Mayor calls on pet owners in Inuvik, N.W.T., to take more responsibility after 2 loose dogs killed by vehicle
'Please look after your dogs and remember bylaw officers are people too'
The mayor of Inuvik, N.W.T., is calling on residents to take more responsibility for their pets after a pair of dogs were struck and killed by a vehicle earlier this week.
The town issued a statement Monday saying RCMP and municipal enforcement officers had responded to a grisly scene early that morning. Two dogs were found dead after being hit in an intersection, the town said, after what was believed to be a fight between two male dogs over a female in heat.

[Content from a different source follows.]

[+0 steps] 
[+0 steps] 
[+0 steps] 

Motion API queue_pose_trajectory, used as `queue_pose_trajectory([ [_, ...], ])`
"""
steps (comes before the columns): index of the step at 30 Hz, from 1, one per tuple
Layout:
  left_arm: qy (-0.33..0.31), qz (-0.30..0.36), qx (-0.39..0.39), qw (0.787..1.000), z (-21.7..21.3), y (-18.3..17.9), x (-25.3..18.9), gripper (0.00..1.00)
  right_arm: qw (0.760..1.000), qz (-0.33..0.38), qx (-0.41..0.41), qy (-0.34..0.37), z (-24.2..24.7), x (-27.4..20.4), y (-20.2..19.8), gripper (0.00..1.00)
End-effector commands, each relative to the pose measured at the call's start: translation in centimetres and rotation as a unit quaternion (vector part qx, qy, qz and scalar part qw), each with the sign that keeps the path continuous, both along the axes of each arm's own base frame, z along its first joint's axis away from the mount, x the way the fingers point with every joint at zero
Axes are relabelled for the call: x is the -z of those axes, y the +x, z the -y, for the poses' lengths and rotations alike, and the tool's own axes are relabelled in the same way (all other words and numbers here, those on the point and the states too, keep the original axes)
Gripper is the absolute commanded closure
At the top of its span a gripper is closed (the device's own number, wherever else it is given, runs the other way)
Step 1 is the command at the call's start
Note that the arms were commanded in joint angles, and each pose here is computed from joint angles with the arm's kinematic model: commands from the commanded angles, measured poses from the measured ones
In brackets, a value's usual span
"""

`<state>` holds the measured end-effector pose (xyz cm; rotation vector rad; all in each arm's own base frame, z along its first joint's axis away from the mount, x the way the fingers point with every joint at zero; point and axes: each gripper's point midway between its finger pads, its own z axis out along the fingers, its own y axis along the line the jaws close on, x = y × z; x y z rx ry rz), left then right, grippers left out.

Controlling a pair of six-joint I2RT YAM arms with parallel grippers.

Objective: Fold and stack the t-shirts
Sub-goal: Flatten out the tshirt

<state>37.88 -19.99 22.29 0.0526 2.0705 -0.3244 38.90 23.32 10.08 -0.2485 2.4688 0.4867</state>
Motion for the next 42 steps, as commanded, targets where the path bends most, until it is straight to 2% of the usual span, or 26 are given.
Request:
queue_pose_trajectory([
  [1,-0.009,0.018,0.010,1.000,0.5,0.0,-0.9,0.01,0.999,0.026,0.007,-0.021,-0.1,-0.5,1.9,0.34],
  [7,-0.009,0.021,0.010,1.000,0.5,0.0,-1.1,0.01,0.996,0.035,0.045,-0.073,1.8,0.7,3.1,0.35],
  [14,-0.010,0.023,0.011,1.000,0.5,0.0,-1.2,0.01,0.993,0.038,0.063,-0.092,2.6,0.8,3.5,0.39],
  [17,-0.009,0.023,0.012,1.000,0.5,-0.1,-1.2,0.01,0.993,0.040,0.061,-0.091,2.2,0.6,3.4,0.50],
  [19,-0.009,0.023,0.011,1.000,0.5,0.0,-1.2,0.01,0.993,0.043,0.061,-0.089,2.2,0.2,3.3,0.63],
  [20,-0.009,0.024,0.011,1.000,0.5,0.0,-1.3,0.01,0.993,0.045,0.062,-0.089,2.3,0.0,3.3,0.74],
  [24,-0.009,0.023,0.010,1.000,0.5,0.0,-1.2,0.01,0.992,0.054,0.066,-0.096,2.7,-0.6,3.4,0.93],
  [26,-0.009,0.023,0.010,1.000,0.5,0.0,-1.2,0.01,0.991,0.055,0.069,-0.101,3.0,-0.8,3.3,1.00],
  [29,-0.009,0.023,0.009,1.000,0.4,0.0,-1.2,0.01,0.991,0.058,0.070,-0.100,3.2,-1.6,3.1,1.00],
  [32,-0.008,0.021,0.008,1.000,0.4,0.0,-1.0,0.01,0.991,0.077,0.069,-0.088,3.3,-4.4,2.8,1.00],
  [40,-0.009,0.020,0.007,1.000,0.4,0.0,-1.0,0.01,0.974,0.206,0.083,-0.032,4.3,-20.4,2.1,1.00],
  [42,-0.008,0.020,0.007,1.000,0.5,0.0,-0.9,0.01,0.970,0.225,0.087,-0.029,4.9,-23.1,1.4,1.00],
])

Bylaw officers were also searching for a large white husky-shepherd mix dog that might have been injured in the incident, the town said.
"All these loose dogs at one time were owned by somebody. Some of them still are, and they just let them run, run loose," said Mayor Clarence Wood.
Wood doesn't believe dogs are any bigger of a problem in Inuvik than they've been in the past two decades. But, he said, the issue is more visible now because the local pound can't send dogs south for adoption as easily.
That's because shelters in the South, like Inuvik's pound, are full.
Wood also said part of the problem is dogs aren't registered with the local pound in Inuvik.
"So when they're picked up, we have no idea who they belong to. They sit in the pound and the owners obviously don't come and get them."
What people can do to help ease the town's dog problem, he said, is "be more responsible pet owners, quite frankly."
That means not letting them run loose, and getting them licensed.
Wood also recently posted on an Inuvik Facebook group defending the role the town's municipal enforcement officers play in managing stray and loose dogs. He said he felt compelled to do so, after seeing "posts critical of bylaw officers on social media.
"The residents of Inuvik are extremely lucky that we have two competent and caring individuals doing this job," Wood wrote in his post, calling their work a thankless job. "It is very difficult, sometimes impossible to track down and catch a stray dog who doesn't want to be caught, who may be vicious or just leery of strangers. Yet bylaw constantly faces these situations."
Wood added that bylaw fields calls at all hours of the day about stray dogs, and often when they reach a location, the animals are nowhere to be found.
"Please look after your dogs and remember bylaw officers are people too, your friends, your neighbours and your family. Treat them with respect and realize [picking up stray] dogs are only part of the many jobs they do."